Wednesday December 23rd, 2015

The exercise:

Write about: the spike.

I just realized that I didn't do any sort of countdown to Christmas this year. I guess that says a lot about how distracted and busy I've been lately. Oh well, just two more sleeps to go!

My sisters and their partners are arriving tomorrow evening, so the whole gang will be together for the holidays for the first time in... quite a while. I'm not sure exactly how long it's been, to be honest. But I am completely certain that I'm very much looking forward to it.

Also: I'm aware that I'm horrendously behind on comments again. I'm just not sure when I'm going to find/make time to do something about it. Sorry.

Mine:

This town has always been so safe. I grew up here. Spent my childhood wandering these streets, often by myself. I was never worried about my safety, was never given any reason to even think about it.

Lately, however, things have begun to change. The recent, sudden increase in violent crimes is startling. The people are growing fearful. The police have no leads - none, at least, that they are sharing with the public. Which is only making the citizens of my hometown all the more wary of leaving their houses after sundown.

The attacks have been random. Victims have had no consistent gender or age or even hair colour. The only feature that they share is that they were alone when they were assaulted. Well, that and there has yet to be so much as a single witness.

It is unnerving.

We are not used to this level of danger. In a small town like this one? Never. This sort of thing should be the sole domain of big cities. You live among so many people, you accept a certain amount of risk. You live in a place like this, you're supposed to find safety in your welcoming, protective neighbourhood.

I am left feeling sad and disappointed.

But what can I say? Times have been tough. And a man's gotta do what a man's gotta do to provide for his family. So I've done what I had to do.

And I will continue to do so until myself, and my family, are properly taken care of.

3 comments:

Greg said...

I like how matter-of-fact the narrator is, and the rather chilling denouement in the last paragraph, where nothing's exactly admitted, but the reader is left in no doubt as to what's now going on. I also rather like how the narrator's self-beliefs are conveyed by the very short one-paragraph lines; re-reading the tale a second time really drives home what that tells us.

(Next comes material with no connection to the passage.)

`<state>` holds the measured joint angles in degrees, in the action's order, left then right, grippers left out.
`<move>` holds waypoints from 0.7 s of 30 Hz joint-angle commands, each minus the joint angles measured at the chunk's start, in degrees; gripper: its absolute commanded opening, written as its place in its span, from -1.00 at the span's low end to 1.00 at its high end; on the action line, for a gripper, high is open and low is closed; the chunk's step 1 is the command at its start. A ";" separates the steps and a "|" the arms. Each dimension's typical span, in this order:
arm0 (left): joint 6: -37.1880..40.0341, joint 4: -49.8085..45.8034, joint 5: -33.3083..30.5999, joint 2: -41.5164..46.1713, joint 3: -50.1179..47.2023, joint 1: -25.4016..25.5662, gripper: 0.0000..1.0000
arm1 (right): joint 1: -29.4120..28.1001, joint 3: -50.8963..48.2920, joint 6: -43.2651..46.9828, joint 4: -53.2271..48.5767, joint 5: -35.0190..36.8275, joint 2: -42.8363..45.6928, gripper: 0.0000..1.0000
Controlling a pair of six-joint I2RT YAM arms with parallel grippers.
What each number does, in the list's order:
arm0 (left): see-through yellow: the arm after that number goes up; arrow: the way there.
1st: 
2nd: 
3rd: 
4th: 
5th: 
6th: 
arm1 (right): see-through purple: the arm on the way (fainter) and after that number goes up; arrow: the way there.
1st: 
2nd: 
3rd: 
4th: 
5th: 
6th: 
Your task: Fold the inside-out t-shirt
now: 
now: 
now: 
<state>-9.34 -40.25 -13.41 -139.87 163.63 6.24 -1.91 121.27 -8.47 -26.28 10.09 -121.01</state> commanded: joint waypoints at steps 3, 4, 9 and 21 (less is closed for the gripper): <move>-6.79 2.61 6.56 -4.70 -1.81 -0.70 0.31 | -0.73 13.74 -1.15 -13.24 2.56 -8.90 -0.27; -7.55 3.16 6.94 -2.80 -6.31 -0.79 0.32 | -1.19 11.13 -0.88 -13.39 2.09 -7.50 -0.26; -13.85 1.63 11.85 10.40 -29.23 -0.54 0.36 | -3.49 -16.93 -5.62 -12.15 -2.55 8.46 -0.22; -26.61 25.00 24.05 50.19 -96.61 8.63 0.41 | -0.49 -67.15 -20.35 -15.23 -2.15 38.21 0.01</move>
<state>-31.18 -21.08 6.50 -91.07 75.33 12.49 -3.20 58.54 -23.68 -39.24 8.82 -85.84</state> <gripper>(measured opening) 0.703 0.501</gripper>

In deference to your lack of time for comments, I shall conclude here.

Greg said...

Well, since you seem to be catching up on comments I guess I could add a tale here too: do say if this is making you more work that you were expecting though!

The spike
The air was still and warm, a smell of sun-baked earth lingering in it. The ceiling was a steel-and-glass mesh, arched upwards into a dome that lightly focussed the sunlight onto the floor below. The walls were painted the colour of goldenrod, and the windows – two rows even though the room itself probably rose four stories in total – had ochre borders. There was a dull drone from somewhere, like soporific bees pleased to have found a bed of heather.
"Where are we?" asked James. He looked around, and yawned; he couldn't help himself. He felt like sitting down, leaning against a wall and closing his eyes.
"This is the solar," said Thierry. "It's at the top of the spike."
"What? That can't be right, everyone knows that the spike was where all the torture chambers were. This is...," he looked around and spread his arms out, luxuriating in the dry heat, "blissful."
Thierry walked out towards the middle of the room, his eyes on the floor. About half-way there he stopped and kicked something that clinked.
"Chains," he said. "Manacles over here."
"What kind of torture involves sunbathing for a day?" James laughed.
"It's only nine o'clock," said Thierry, walking back. "You can feel how hot it is, right?" James nodded. "Well, it gets hotter and hotter and hotter until two pm, then it starts to cool down again. It'll be this temperature again somewhere around seven. Then it gets colder and colder and colder until the sun comes back up again."
James thought about this. Despite the warmth of the room he shivered suddenly. "Yeah ok," he said. "That doesn't sound so good after all."
"But you are right in a way," said Thierry. He turned, leading the way to the door and back down the spike. "The aristocracy used to come up here around this time to sunbathe and enjoy the heat and the screams of the tortured."
James swallowed. "That's why we got rid of them, right?"
"Them and the politicians."

Marc said...

Greg - thanks!

And I am very pleased that you've added a take on the prompt. I don't care how far behind I am on responding - please keep writing!

Great descriptions to set the scene in your opening. You created a very intriguing space and then quite neatly took care of the how and the why. Nicely done!